Too often, we see clients go through a mapping exercise and stop at defining what a sales role must do at the competency level without detailing what skills, knowledge, and process expertise makes up that competency. They must go further to build measurable sales and learning development programs. It’s important that each competency is clearly defined and aligns with what behaviors your reps need to demonstrate as the outcome.

For example:

Competency: New business development

Skills

Knowledge

Process expertise

Lead generation in an assigned territory Buyer identification Pipeline management
Prospecting Portfolio of offerings Forecasting
Presentation Portfolio messaging Sales force automation system
Objection handling Sales process and sales stage criteria Configure, price, quote
Industrywide business challenges and impacts on prospect accounts
Common buyer persona objections

Example of leading indicator of success

Health of pipeline

(Specificity for new hires is recommended, i.e., 30-day milestone: five new qualified prospects in assigned territory)

 

  1. Competencies should be mapped to business goals. A competency map is not just an arbitrary list of skills and knowledge. Competencies should be mapped to your organization’s business goals.

For example, your organization is fantastic at client retention but recognizes it must get better at acquiring new logos to increase market share. As in the example above, there must be a competency for “new business development” to achieve this overarching business objective. Competency maps, therefore, define the key observable behaviors, by sales role, that help to achieve designated business objectives.

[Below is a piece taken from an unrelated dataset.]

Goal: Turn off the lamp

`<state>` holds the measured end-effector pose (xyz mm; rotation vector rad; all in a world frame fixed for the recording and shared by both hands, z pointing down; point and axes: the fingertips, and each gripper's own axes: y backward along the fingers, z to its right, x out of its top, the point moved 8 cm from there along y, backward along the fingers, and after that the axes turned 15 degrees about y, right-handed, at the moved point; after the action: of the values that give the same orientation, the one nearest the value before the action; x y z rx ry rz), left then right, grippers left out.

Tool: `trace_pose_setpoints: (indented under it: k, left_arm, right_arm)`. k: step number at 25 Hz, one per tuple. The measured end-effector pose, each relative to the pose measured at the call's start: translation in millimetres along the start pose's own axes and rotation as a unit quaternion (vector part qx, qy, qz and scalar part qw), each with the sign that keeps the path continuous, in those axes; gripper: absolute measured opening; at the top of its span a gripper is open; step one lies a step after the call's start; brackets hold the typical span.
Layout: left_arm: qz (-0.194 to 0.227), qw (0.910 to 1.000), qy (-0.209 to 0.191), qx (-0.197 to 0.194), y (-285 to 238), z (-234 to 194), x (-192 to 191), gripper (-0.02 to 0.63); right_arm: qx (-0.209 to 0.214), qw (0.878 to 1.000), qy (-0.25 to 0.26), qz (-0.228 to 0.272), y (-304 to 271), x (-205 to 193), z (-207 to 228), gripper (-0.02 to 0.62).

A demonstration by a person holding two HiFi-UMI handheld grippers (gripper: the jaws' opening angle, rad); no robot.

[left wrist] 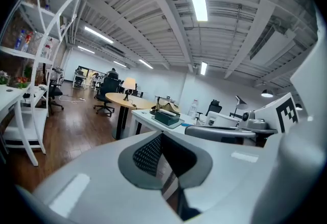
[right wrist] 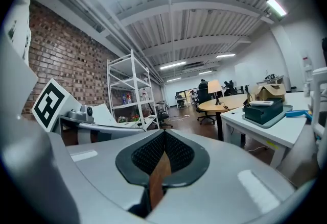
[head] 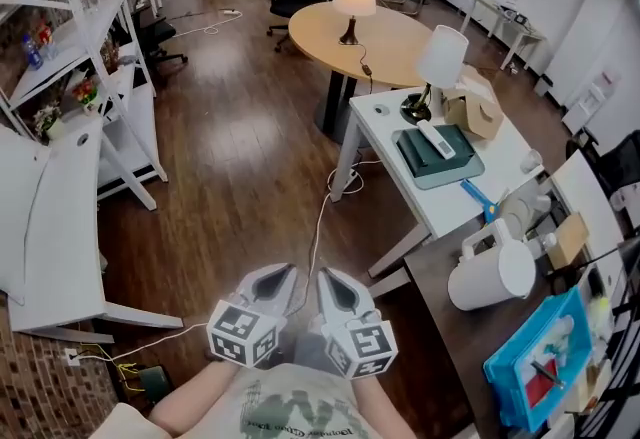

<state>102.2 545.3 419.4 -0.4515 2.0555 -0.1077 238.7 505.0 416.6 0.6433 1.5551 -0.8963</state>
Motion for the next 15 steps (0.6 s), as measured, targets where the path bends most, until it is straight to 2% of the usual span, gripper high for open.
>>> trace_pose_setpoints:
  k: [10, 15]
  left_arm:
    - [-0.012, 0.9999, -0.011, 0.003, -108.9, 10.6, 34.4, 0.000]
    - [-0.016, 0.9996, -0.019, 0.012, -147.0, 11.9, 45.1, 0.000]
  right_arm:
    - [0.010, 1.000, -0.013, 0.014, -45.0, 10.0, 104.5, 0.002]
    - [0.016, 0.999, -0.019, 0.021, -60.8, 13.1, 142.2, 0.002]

  1. Identify and define competency proficiency levels. Not every individual in a specific sales role will be at the same level of expertise or proficiency in context of the defined competencies. Use a scale of proficiency to help assess individuals and encourage growth. For example, three levels of proficiency can include: foundational (individual has been exposed to the knowledge and skills); emerging (individual can apply the knowledge and skills); and mastery (individual can apply the knowledge and skills in challenging circumstances and can even teach/mentor others).

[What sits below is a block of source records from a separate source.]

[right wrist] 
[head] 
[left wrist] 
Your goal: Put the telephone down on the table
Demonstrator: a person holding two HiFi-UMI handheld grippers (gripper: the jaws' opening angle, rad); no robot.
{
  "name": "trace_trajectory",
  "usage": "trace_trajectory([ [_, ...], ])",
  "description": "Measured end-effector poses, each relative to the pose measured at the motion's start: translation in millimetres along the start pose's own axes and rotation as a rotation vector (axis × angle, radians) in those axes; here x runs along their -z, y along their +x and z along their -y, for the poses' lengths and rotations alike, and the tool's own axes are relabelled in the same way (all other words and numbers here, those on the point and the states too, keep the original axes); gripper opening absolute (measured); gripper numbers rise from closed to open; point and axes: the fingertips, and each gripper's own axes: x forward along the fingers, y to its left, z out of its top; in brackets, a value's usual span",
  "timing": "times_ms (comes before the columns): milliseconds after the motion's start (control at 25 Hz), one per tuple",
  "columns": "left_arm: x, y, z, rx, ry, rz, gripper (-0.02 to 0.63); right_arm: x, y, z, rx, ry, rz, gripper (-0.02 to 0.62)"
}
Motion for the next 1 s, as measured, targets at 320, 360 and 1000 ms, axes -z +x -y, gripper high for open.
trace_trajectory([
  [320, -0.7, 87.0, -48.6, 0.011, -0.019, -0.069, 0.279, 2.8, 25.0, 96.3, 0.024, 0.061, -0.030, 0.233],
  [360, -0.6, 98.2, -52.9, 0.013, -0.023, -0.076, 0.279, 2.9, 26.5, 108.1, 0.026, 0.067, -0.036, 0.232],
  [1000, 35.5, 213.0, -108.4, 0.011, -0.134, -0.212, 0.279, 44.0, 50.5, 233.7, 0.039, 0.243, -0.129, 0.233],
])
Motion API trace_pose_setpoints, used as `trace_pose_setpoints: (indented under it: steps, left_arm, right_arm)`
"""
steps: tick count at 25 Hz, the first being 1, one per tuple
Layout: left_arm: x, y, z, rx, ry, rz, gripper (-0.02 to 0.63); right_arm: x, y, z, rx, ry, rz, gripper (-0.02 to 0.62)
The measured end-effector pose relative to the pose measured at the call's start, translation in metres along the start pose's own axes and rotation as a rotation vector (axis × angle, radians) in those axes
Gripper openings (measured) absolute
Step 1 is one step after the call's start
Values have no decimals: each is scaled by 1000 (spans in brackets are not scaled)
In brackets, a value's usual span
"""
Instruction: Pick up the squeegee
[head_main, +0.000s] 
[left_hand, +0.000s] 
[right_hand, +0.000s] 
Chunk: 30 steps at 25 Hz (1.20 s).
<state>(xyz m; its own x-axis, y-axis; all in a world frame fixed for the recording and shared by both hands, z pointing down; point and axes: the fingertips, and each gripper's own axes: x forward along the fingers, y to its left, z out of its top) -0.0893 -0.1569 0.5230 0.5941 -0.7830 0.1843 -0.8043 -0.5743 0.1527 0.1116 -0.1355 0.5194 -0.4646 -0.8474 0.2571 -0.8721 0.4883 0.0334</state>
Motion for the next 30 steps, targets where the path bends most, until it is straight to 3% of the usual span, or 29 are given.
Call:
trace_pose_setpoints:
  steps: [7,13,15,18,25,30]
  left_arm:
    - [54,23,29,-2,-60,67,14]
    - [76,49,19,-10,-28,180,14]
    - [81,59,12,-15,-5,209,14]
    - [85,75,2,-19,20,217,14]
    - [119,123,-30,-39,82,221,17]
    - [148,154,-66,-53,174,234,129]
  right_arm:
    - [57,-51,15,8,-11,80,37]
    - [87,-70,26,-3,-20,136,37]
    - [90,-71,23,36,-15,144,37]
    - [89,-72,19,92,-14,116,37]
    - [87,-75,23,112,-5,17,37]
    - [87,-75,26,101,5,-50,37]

It’s helpful to have levels of competencies to not only help sales progress in their roles, but also to help manage expectations for role changes and career advancement.

  1. Assess seller competencies. Remember, competencies encompass a set of skills and knowledge resulting in observable behaviors. To elicit useful assessments, you must leverage the right kind of test for each. A common mistake sales enablement leaders make is to use knowledge assessments to test for a skill.

I can watch a YouTube video on how to build a birdhouse. I can then easily repeat back all the materials needed to build that house, and the steps required to complete the task. Am I now able to build one? Nope. Just because I can list the components needed for the task doesn’t mean I can perform it. Similarly, assessing sales skills requires a task-based test. A rep should perform a real job task either as a simulation or in a real-world environment — a stand-and-deliver presentation, for example.

Scenario-based tests are especially useful when assessing complex competencies where it’s difficult to isolate a single skill from related skills, knowledge, and process expertise. For example, having the rep present — a required sales skill — to a team of buyers and having the ability to pivot and answer common objections from various buyer personas is a skill that requires knowledge about buyer personas and handling objections.

Skill assessments are most useful and reliable when they are mapped to the job role and mimic real-world job scenarios, like conducting a customer discovery meeting or a walking through a product demo.

By taking the time to map the required competencies for each sales role, you’re ensuring that reps who have those defined competencies are more productive, efficient, and, as a result, more successful.